E-cig = cancer. Ce fut, dans la journée du 27 novembre, une vague d’angoisse amplifiée à l’envi : la cigarette électronique donnait le cancer. Certains prenaient des gants, usaient du conditionnel, précisaient que seules certaines marques étaient cancérigènes – sans les nommer. L’affaire était sérieuse puisque scientifique et d’origine japonaise.
Plus précisément les vapeurs de cigarettes électroniques contiennent des substances cancérigènes et ce « en quantités parfois bien supérieures à la fumée de tabac » (1). Telles étaient les conclusions « d’une étude japonaise » qui venait d’être rendue publique. On verra ici, par exemple, ce qu’écrivent (source AFP) les habituellement très sérieux Les Échos.

De l’étude au rapport gouvernemental
« Il ressort de ce document brut sans conclusion définitive que les vapeurs absorbées contiennent entre autres souvent du formaldéhyde, un composé aussi appelé formol considéré comme favorisant les cancers, de l’acroléine, du glyoxal (ou éthanedial) ou encore du méthylglyoxal et de l’acétaldéhyde (ou éthanal) » pouvait-on lire ici ou là. « Pour une des marques analysées, l’équipe de recherche a trouvé un niveau de formaldéhyde qui a atteint jusqu’à plus de dix fois celui contenu dans une cigarette traditionnelle » avait expliqué à l’Agence France Presse le chercheur Naoki Kunugita qui avait dirigé l’étude.
Plus grave encore : cette étude était devenue un « rapport de l’Institut national japonais de la santé publique » – rapport qui avait été remis le 27 novembre au ministère japonais de la Santé. Remise opportune puisque ce gouvernement « se demande, à l’instar de ses homologues d’autres pays, dans quelle mesure il est nécessaire de réguler l’usage des cigarettes électroniques employant des liquides parfumés ».

Boucles médiatiques
Et les médias en boucle de préciser que les e-liquides sans nicotine « profitent d’un vide juridique, alors que la vente de celles dégageant de la nicotine est encadrée par la loi sur les produits pharmaceutiques » (sic). « Dans tous les cas ces cigarettes s’achètent aisément sur internet ». Le cancer sur la Toile, en somme. « Le gouvernement japonais étudie les risques potentiels associés à cette pratique afin de décider comment la vente et la consommation des cigarettes électroniques devraient être régulées » expliquait un fonctionnaire du ministère japonais de la Santé.
Mêmes médias, même antienne : « l’OMS a recommandé en août dernier d’interdire la vente des cigarettes électroniques aux mineurs et leur usage dans les lieux publics fermés, estimant que celles-ci présentaient un « grave danger » pour l’adolescent et le fœtus. » « L’e-cigarette menace la santé publique et requiert une attention urgente », avait alors déclaré Douglas Bettcher, directeur du département Prévention des Maladies Non Transmissibles à l’OMS.

OMS immobile
C’est ainsi qu’en cette fin de l’année 2014 l’OMS recommande d’interdire aux détaillants de vendre ces produits aux mineurs et d’éliminer les distributeurs automatiques.

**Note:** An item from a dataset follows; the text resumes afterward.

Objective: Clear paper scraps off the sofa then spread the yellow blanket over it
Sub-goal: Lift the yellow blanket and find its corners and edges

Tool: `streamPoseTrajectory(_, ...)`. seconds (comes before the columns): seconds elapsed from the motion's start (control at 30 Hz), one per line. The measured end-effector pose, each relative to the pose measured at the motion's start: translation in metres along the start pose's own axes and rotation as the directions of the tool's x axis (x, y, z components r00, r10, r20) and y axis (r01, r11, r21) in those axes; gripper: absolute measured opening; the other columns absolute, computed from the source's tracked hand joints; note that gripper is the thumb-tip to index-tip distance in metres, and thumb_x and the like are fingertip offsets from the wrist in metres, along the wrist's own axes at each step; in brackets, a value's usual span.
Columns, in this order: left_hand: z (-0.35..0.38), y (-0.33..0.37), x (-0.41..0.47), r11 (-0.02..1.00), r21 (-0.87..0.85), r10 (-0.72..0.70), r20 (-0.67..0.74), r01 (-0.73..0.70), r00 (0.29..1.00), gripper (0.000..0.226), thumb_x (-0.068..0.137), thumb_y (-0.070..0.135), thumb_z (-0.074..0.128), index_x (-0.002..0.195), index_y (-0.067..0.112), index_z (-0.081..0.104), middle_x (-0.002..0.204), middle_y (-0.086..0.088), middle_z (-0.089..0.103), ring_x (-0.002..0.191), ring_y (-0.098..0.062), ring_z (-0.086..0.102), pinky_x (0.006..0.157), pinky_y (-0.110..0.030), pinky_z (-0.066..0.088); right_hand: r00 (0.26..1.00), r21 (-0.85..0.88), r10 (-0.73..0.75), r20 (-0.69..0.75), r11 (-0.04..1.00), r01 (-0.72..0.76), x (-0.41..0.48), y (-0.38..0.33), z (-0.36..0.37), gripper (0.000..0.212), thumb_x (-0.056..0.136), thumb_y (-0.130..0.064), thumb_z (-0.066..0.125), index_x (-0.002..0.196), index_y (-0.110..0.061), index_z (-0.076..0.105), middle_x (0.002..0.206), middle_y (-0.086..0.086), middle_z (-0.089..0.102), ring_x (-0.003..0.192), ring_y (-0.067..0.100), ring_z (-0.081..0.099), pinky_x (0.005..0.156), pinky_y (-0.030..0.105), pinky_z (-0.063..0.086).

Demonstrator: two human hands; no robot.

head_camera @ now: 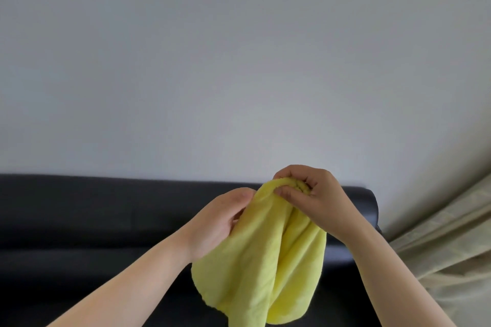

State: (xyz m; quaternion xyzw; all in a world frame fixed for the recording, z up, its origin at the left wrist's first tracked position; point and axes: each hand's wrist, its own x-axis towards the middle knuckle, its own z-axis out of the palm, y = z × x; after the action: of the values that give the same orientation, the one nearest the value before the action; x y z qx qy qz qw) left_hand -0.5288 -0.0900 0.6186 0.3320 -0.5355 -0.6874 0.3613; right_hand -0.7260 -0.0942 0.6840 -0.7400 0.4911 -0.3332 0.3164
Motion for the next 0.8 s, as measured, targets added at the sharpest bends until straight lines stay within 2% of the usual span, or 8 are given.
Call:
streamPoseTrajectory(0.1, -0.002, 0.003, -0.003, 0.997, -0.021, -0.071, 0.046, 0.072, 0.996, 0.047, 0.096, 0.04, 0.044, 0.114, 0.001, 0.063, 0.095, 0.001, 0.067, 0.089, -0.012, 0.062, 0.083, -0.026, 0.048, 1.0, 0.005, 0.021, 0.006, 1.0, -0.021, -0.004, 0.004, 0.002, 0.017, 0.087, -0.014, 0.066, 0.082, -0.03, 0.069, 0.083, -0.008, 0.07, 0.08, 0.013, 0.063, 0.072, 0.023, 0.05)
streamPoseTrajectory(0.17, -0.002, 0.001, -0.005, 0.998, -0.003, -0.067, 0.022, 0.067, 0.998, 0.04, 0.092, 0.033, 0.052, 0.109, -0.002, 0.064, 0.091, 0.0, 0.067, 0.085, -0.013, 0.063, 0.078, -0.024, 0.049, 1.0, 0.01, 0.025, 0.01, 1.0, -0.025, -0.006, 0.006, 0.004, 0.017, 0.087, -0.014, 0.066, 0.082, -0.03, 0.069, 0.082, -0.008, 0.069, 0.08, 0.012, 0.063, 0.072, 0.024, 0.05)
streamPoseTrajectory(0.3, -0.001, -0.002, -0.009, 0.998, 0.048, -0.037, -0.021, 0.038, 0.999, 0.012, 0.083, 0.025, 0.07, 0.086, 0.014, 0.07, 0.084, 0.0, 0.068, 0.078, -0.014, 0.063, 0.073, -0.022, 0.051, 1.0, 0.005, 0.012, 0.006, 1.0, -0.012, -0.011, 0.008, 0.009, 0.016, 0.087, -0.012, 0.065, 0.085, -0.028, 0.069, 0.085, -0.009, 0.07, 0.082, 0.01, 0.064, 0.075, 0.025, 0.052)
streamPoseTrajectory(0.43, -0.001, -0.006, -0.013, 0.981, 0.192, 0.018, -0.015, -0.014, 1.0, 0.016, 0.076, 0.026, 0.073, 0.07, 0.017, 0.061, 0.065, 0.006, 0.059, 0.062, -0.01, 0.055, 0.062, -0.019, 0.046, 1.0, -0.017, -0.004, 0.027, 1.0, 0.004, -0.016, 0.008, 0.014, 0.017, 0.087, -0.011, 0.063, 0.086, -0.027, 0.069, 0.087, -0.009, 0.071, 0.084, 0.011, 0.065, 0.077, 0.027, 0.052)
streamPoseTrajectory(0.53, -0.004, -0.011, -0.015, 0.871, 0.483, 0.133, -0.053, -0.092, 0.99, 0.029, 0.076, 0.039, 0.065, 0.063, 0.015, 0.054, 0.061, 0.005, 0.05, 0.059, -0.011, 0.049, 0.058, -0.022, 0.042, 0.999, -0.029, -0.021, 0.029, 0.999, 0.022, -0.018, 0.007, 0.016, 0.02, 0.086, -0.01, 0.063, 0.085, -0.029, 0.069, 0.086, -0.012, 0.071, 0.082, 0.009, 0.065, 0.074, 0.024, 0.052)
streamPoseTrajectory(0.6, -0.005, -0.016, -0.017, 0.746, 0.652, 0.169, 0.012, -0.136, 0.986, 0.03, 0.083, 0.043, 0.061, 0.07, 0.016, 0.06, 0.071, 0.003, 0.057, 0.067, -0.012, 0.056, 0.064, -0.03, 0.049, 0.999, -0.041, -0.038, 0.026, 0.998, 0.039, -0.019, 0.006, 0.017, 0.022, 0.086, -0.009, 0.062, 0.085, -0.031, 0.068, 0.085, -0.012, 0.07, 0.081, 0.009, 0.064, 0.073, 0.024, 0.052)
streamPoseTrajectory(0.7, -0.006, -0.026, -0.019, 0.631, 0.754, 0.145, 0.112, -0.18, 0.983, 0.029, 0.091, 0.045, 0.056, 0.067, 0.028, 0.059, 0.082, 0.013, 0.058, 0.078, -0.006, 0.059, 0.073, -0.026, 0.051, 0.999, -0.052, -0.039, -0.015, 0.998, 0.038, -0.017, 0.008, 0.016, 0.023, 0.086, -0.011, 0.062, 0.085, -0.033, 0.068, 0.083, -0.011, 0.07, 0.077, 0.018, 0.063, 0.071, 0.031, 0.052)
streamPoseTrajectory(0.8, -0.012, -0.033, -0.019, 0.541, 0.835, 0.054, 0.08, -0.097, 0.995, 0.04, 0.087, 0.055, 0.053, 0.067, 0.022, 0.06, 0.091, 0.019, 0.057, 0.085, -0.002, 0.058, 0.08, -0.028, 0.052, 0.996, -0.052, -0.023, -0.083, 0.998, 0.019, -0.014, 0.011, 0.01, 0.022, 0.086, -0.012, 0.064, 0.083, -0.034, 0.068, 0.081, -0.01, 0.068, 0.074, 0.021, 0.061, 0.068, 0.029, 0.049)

Elle demande aussi de prohiber les mentions selon lesquelles ce sont « des aides au sevrage tabagique » jusqu’à ce que les fabricants fournissent des données scientifiques probantes et obtiennent une approbation règlementaire. Dans sa superbe l’OMS attend, comme payée pour attendre et conseiller d’interdire.

Revenons au Japon
Les médias généralistes alarmistes de donnaient aucun détail sur la fameuse étude dont ils faisaient leur titre. Elle n’était pourtant guère difficile à trouver. On la trouvera ici :
Int. J. Environ. Res. Public Health 2014, 11(11), 11192-11200 ; doi:10.3390/ijerph111111192

Décryptage (1)
Elle avait été reçue par la revue le 24 juin 2014, acceptée (après révision) le 16 octobre et publiée le 28 octobre. Soit un mois avant que ne s’en emparent les médias. L’intérêt de ces derniers avaient conduit un spécialiste – le Dr Konstantinos Farsalinos – à la reprendre et à la décrypter (comme on peut le voir sur son site Ecigarette research).
En réponse aux journalistes le chercheur Naoki Kunugita avait lui-même pris des précautions : les taux de la substance potentiellement dangereuse variaient au cours de l’expérience et s’élève particulièrement en cas de surchauffe du fil résistif intégré. Pour les autres substances, les concentrations n’atteignaient pas de niveaux dangereux et il observait en réalité « des écarts très importants entre les différents produits et selon les conditions d’usage ».

Décryptage (2)
Nous avons pour notre part sollicité un spécialiste français, tabacologue et observateur averti de ce champ majeur de santé publique : le Dr Philippe Presles (2). Sa réponse :
« Les taux de formaldéhyde trouvés dans la vapeur de treize modèles japonais d’e-cigarette publiés dans cette étude japonaise sont cinquante fois moins importants que ceux retrouvés dans la fumée du tabac. Certains journalistes ont repris un chiffre non publié à propos d’un modèle d’e-cigarette. L’auteur n’a pas eu le temps de vérifier et de chercher l’anomalie expliquant ce taux anormal.
RAS donc, surtout quand on se rappelle que dans la vapeur de l’e-cigarette on ne retrouve ni hydrocarbures polycycliques, ni monoxyde de carbone, ni particule fine, les trois grands poisons du tabac. Rappelons enfin que le formaldéhyde n’est autre que le méthanal ou aldéhyde du méthane, le gaz naturel produit par tous les êtres vivants. Chez les plantes le méthanal, très volatile, sert à transporter les arômes (thym, romarin, etc.).
Ce qui est inquiétant, c’est ce manque de recul des journalistes et cette mauvaise image de l’e-cigarette résultant de toutes ces rumeurs ».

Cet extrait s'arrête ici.